In healthcare, SMS has become a critical tool for appointment management, medication reminders, and test result notifications. The 57% sector adoption rate reflects both the practical utility of a channel that reaches patients reliably and the compliance-friendly nature of opt-in text communication for sensitive health-related content. The reduction in appointment no-show rates that SMS reminder programmes consistently deliver has measurable operational and financial value for healthcare providers, making the channel's return on investment in this sector particularly straightforward to quantify.

The Omnichannel Context: Where SMS Sits in a Broader Strategy

One of the most consistent findings across industry research on SMS marketing is that the channel performs best not in isolation but as part of a coordinated omnichannel communication strategy. Brands that use SMS alongside email, push notifications, and other digital channels consistently outperform those that rely on any single channel, and data consistently shows that SMS serves as one of the primary pillar channels in the most effective omnichannel architectures.

The reasons are structural. SMS reaches customers in moments when other channels cannot — when they are offline, when push notifications have been disabled, when email inboxes are at capacity. It complements channels with higher content richness by providing the immediacy and reliability that richer channels sacrifice for features.

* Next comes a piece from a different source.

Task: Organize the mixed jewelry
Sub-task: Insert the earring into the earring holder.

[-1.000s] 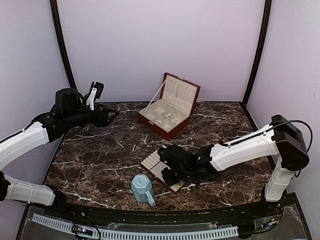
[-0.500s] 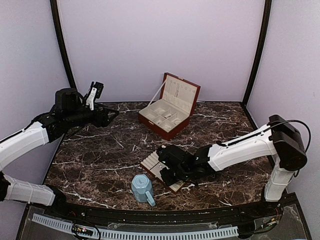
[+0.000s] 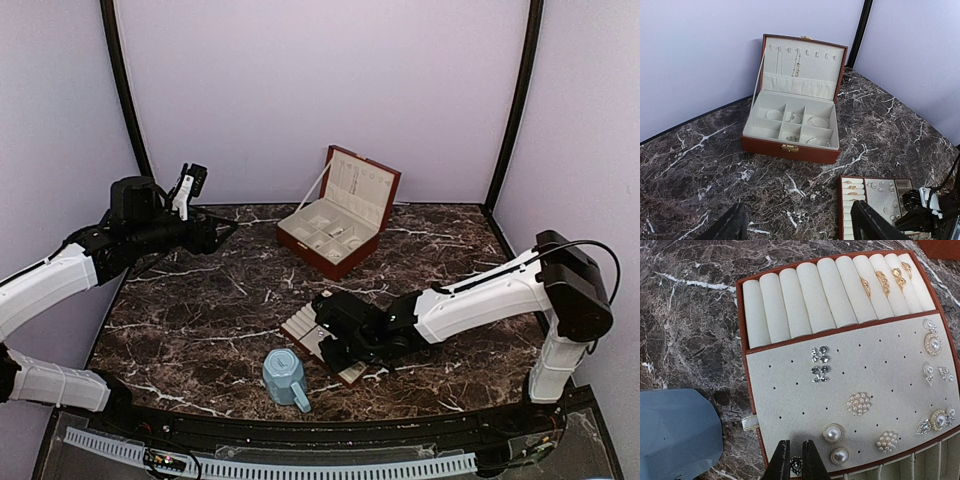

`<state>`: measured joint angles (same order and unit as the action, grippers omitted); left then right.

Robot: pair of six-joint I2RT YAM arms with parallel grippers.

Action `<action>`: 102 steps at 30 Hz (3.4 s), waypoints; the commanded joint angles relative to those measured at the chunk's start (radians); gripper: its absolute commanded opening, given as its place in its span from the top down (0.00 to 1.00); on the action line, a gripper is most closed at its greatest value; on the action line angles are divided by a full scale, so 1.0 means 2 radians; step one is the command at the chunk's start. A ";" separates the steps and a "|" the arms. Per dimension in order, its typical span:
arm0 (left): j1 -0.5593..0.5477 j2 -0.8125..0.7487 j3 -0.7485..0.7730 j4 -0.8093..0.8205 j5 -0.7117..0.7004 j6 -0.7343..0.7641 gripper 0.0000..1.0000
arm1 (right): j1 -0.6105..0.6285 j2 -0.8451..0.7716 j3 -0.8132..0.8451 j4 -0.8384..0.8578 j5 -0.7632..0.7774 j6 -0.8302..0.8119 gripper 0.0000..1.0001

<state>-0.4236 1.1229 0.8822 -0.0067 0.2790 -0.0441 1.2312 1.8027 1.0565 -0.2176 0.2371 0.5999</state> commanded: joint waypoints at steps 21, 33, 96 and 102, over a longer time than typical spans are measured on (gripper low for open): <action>0.002 -0.016 0.000 -0.008 0.001 0.007 0.26 | 0.019 0.008 0.023 -0.017 0.023 -0.001 0.78; 0.002 -0.016 -0.001 -0.007 0.003 0.006 0.26 | 0.006 -0.029 0.022 -0.010 0.033 0.005 0.53; 0.002 -0.020 -0.002 -0.007 -0.002 0.007 0.26 | -0.026 -0.036 -0.014 0.039 -0.059 0.022 0.93; 0.002 -0.024 -0.005 -0.006 -0.032 0.015 0.25 | -0.049 -0.107 0.010 0.002 -0.013 0.010 0.69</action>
<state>-0.4236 1.1065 0.8822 -0.0174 0.2592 -0.0349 1.1709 1.7046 1.0351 -0.1913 0.1429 0.6342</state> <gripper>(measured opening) 0.744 0.245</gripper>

And it creates natural touchpoints in the customer journey that reinforce the messages being delivered through other channels.

For brands that have hesitated to invest in SMS because it seems less sophisticated than newer messaging channels, the data provides a clear reframe. SMS is not a fallback for customers who cannot be reached through preferred channels. It is the channel that reaches customers when others cannot, engages them when others do not, and converts them at rates that justify its place as a primary component of any serious customer communication strategy.

The evidence base in 2026 is more comprehensive and more consistent than it has ever been, and it points in one direction: SMS marketing, for brands willing to use it with the discipline that its performance potential demands, remains one of the most cost-effective, high-impact tools available in modern marketing. The open rates, the response rates, the conversion figures, and the return on investment all support the same conclusion. The channel is not just surviving the rise of richer alternatives. It is thriving alongside them — and for the brands that understand how and why, that represents a significant and ongoing competitive advantage.